There is no doubt that McClurkin"s views on gays are disturbing. Obama quickly issued a statement unequivocally disagreeing with them, but explained that the singer"s views reflect a broader struggle within the black community (in this case) to come to terms with homosexuality both in the home and as an issue of the political discourse.
One cannot ignore homophobia by sweeping it under the carpet, and then wonder why it is there, why one"s attempts to whitewash dissent didn"t work, and why there is still dirt on the floor that lies beneath that carpet.
When Obama talks about unity, he is not saying that it already exists. One cannot achieve unity and change unless one is willing to directly engage those with different views.
Thus, Obama"s acceptance of a financial contribution or a form of support from McClurkin is both sound of doctrine and morally legitimate AS LONG AS OBAMA DOES NOT SUPPORT HIS VIEWS AND SAYS SO PUBLICLY, which he has. In a similar vein, amongst the thousands of us who donate to the campaign, there are many who do not agree with Obama himself on everything.
Indeed, it is the Senator himself who frequently points out that, as President, he may at times disagree with us and we may disagree with him.
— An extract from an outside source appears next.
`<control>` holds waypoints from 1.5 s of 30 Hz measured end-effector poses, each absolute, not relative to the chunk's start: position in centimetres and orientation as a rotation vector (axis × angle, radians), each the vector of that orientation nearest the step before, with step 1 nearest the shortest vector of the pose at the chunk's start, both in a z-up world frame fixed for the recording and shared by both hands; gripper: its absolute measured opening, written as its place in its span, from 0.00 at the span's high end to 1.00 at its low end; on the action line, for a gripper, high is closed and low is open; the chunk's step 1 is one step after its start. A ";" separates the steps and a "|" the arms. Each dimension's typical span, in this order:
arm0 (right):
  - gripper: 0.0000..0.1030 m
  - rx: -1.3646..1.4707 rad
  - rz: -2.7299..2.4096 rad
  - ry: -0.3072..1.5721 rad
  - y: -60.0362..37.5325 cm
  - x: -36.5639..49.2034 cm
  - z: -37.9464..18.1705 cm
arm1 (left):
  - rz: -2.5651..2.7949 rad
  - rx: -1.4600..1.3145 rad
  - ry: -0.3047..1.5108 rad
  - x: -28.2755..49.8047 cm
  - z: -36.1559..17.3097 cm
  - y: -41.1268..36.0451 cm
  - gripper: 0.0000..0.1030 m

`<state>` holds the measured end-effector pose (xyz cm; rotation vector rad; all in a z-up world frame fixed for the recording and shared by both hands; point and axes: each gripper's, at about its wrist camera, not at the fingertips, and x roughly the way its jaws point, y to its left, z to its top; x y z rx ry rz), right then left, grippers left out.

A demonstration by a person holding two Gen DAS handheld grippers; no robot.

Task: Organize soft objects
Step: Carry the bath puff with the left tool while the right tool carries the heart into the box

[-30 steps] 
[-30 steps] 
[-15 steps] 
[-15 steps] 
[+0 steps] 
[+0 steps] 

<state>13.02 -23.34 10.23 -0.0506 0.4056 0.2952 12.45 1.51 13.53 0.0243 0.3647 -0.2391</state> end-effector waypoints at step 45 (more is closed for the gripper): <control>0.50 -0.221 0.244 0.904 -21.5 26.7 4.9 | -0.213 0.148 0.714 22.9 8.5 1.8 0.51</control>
Either way, however, he will still fight for us, not against us. That speaks to the direction of Obama"s political ideology. While most politicians support a laundry list of issues first and join a party or caucus second, Obama does the opposite, because he recognizes, as few politicians do, that any policy platform must first rest on a philosophy "in this case, of hope and change" before earning any legitimacy.
Obama is embracing McClurkin as a citizen, not as a thinker. And in doing so, his message of unity is magnified in its unexpected and splendid admixture of strengths and challenges. "There are easier choices that you can make in this election," Obama says in his stump speech, "people who will follow the well-worn grooves¦people who will deliver pretty much more of the same."
I like the objective view you give this issue. I often have to remind myself that 'people are people' and while I recognize that most of my family does not agree with my pro-equality stance on GBLT issues (not that they're even aware of it, with what little talking we do), I have chosen to adhere to my beliefs that GLBT citizens with the same zealotry that my grandmother chooses to use to decry them whenever they're mentioned. As far as I know, none of us down here have met that oh-so-elusive Supreme Deity and, as a result, couldn't possibly know what Their intentions or beliefs or emotions are about anything, let alone something so small as who and what makes us happy. I choose to believe that the only thing that could matter is that that we ARE happy.
And as a black person, it does gall me to see the blatant abuse hurled at GLBT citizens by those of my race when I know perfectly well that they were on our side fifty, sixty, one hundred years ago when we were still considered second-class citizens. The hypocrisy makes me lose my appetite and I'd give anything to be able to do something like visually record God (I don't usually refer to the Parent as such, but my term would need background information and lead to a discussion on gender, etc.) being interviewed and asked all these questions about whom and what They care about.
I like to think it would be a huge eye-opener to we small-minded little mortals down here who seem to believe that we're the center of the universe (heliocentrism all over again) and wouldn't want to detract from that lovely feeling.
Anyway, thank you for your lovely post and for explaining your point so eloquently and without bias.
One hundred years ago? You paying attention today? You are still a second class citizen and I am not addressing your sexual preferences. As for their being on our side, all those years ago, it would hardly be an issue because no one was out declaring sexuality during that time. It was just people.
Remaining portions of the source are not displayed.